* **HOW TO COMPLETE THIS TASK**:
Please repeat the data exactly. Any picture in it stays out.

---*---

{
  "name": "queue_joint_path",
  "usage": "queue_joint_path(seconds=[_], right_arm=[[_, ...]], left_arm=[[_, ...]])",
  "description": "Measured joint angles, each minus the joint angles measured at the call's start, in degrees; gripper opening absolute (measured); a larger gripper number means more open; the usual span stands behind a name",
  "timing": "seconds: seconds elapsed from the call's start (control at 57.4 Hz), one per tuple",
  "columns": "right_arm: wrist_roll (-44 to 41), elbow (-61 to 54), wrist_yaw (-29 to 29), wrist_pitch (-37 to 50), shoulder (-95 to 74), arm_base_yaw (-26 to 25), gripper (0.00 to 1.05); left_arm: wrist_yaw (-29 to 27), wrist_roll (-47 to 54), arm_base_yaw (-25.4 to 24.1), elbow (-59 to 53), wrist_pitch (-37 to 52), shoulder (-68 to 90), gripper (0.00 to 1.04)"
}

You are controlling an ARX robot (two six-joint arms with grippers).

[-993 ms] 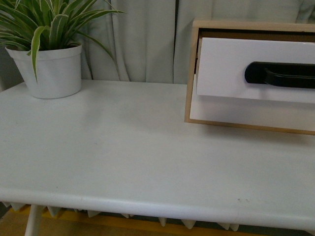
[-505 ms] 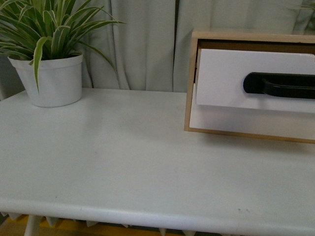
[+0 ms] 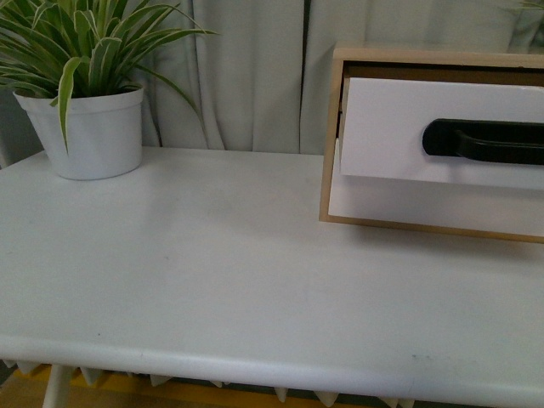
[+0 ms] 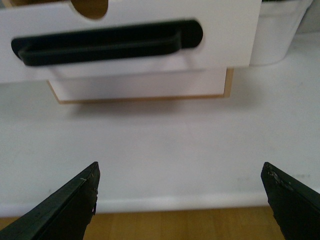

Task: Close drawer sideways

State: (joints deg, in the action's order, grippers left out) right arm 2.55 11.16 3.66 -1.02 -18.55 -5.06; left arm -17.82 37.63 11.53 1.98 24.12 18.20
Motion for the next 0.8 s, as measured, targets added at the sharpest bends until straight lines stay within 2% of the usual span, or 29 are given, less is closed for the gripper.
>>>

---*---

* **EXERCISE ANSWER**:
{
  "name": "queue_joint_path",
  "usage": "queue_joint_path(seconds=[_], right_arm=[[_, ...]], left_arm=[[_, ...]])",
  "description": "Measured joint angles, each minus the joint angles measured at the call's start, in degrees; gripper opening absolute (measured); a larger gripper number means more open; the usual span stands behind a name",
  "timing": "seconds: seconds elapsed from the call's start (control at 57.4 Hz), one per tuple",
  "columns": "right_arm: wrist_roll (-44 to 41), elbow (-61 to 54), wrist_yaw (-29 to 29), wrist_pitch (-37 to 50), shoulder (-95 to 74), arm_base_yaw (-26 to 25), gripper (0.00 to 1.05); left_arm: wrist_yaw (-29 to 27), wrist_roll (-47 to 54), arm_base_yaw (-25.4 to 24.1), elbow (-59 to 53), wrist_pitch (-37 to 52), shoulder (-68 to 90), gripper (0.00 to 1.04)"
}

You are controlling an ARX robot (two six-joint arms with grippers).

[-993 ms] 
[-505 ms] 
[+0 ms] 
[+0 ms] 

Task: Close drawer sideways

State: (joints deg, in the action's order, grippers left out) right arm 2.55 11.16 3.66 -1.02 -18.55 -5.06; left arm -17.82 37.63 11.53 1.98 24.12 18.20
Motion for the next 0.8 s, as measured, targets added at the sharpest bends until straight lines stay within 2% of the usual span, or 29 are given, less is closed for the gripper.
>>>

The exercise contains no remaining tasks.